Engineer, AI/ML Operations

ComcastPhiladelphia, PA
Hybrid

About The Position

The Xfinity Data Platform (XDP) is an intelligence warehousing platform that provides centralized information and control capabilities over its subscriber’s local area network. It acquires, stores, and aggregates data related to end-user connected devices to the Comcast infrastructure. Additionally, a modular intelligence logic allows for granular visibility and control of subscriber’s networks, providing device-centric value-added capabilities such as creating and managing content access control policies, performance policies, or issuing presence notifications to the Comcast data ecosystem.
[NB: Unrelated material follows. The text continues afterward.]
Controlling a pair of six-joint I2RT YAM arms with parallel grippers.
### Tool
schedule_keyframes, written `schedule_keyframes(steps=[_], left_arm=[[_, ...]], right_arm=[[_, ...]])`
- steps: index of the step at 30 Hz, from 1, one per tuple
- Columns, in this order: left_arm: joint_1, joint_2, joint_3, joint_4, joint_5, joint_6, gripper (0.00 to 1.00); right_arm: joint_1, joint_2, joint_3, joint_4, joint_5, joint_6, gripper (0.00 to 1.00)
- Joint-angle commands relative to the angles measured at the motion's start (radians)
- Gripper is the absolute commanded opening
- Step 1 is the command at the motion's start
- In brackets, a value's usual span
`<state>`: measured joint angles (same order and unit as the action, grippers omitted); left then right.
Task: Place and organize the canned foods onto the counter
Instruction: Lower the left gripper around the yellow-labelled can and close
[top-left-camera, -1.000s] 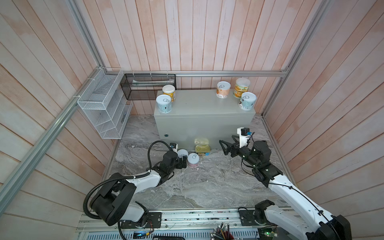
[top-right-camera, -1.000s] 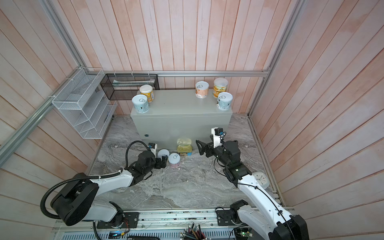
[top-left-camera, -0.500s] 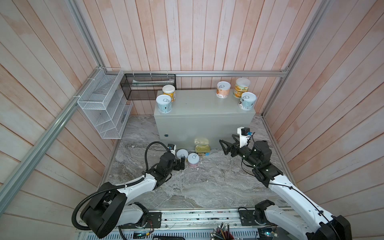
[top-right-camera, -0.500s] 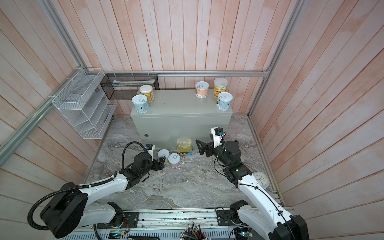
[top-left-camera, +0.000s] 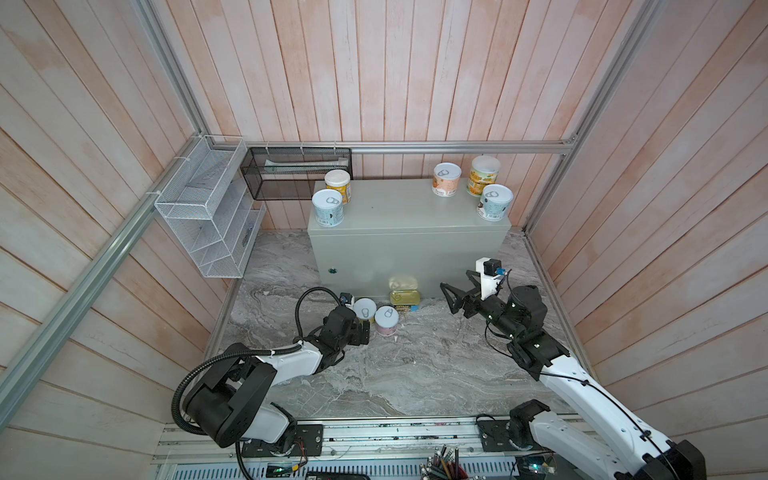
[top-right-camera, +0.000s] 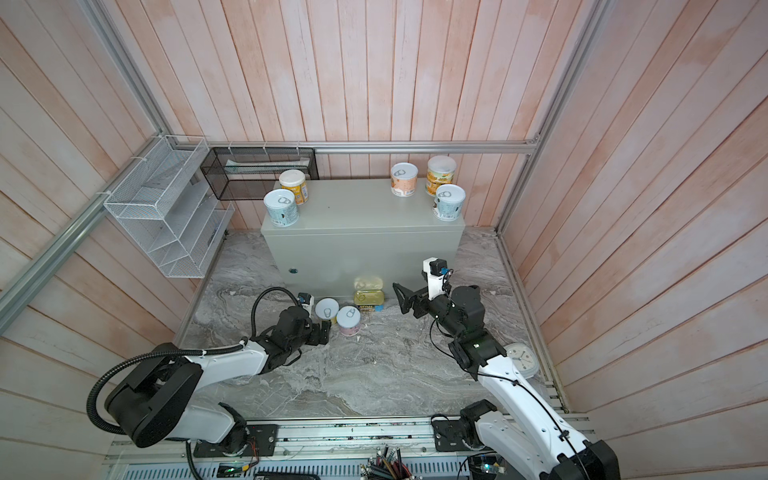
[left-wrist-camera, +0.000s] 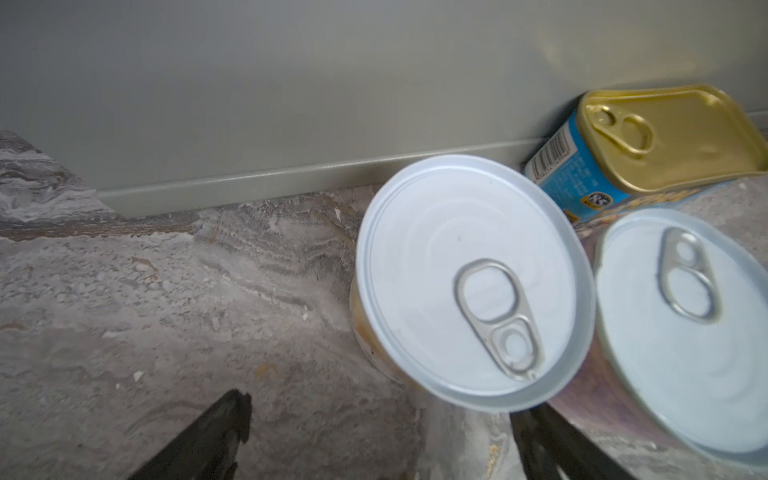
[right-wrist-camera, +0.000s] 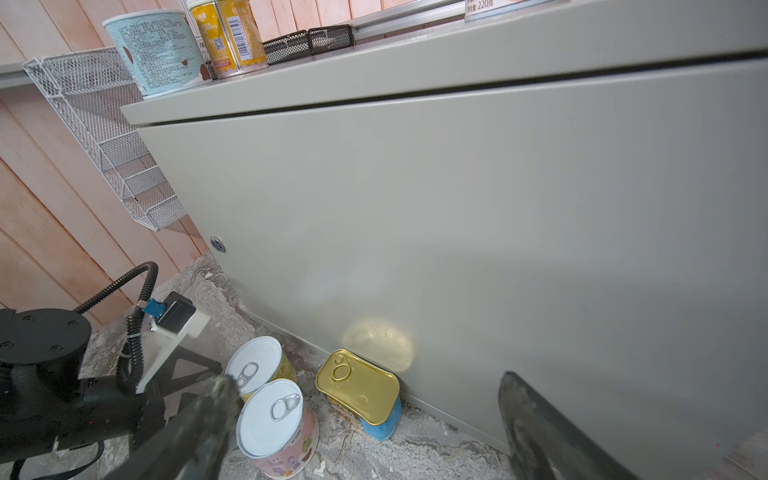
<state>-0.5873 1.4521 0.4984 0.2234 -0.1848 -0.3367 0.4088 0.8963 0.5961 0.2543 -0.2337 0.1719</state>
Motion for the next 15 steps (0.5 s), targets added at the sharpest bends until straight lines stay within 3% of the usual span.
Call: schedule_keyframes(steps=[1,15], left_arm=[[-0.002,0.027,0.046,0.017,-0.018,-0.005,1.0],[-0.003,0.152,0.171,0.011,-0.013,-0.011,1.0]], right_arm=[[0.002,-0.011,-0.011,0.006,0.003,-0.011,0.97],[0.003,-0.013,-0.016,-0.007,0.021,-0.018,0.97]])
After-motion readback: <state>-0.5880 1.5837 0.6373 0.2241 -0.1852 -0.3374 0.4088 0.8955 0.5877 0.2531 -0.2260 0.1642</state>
This role is a foundational member of the platform DevOps and AIOps team responsible for maintaining and evolving the XDP platform, supporting new infrastructure and operational requirements for Archetype, MLOps, and AIOps initiatives, and ensuring the platform remains reliable, secure, and scalable during rapid expansion.

Requirements

  • 5-7 Years Relevant Work Experience
  • AI Ops
  • Automation
  • AWS Elastic Kubernetes Service (EKS)
  • Data Optimization
  • Machine Learning Operations
  • Platform Operations
  • Troubleshooting
  • Bachelor's Degree (or equivalent combination of coursework and experience, or extensive related professional experience)

Responsibilities

  • Core DevOps & AIOps Engineer for XDP and Next‑Gen Platform Needs
  • Maintaining and evolving the XDP platform, which underpins key services across Connected Living.
  • Supporting new infrastructure and operational requirements for Archetype, MLOps, and AIOps initiatives.
  • Ensuring the platform remains reliable, secure, and scalable during a period of rapid expansion.
  • AWS EKS Expertise Supporting 90% of Our Services
  • Providing deep specialization in Kubernetes operations and performance tuning, cluster stability and security, and autoscaling, networking, and observability for mission‑critical components.
  • Specialized AIOps & MLOps Engineering
  • Managing full ML lifecycle deployment pipelines, monitoring, retraining, and model governance.
  • Operationalizing AIOps patterns that reduce toil and elevate automation maturity.
  • Ownership of Complex, High‑Scale Infrastructure
  • Operating and troubleshooting critical distributed systems, including EKS, Spark, Kafka, Redis, and Zookeeper.
  • Managing multi‑layered data and compute pipelines that support real‑time and batch workloads.
  • Ensuring high‑availability and disaster‑recovery architecture.
  • Automation at Scale (Python/Golang + AI Tooling)
  • Building high‑efficiency automation frameworks.
  • Reducing manual operational work using Python or Golang.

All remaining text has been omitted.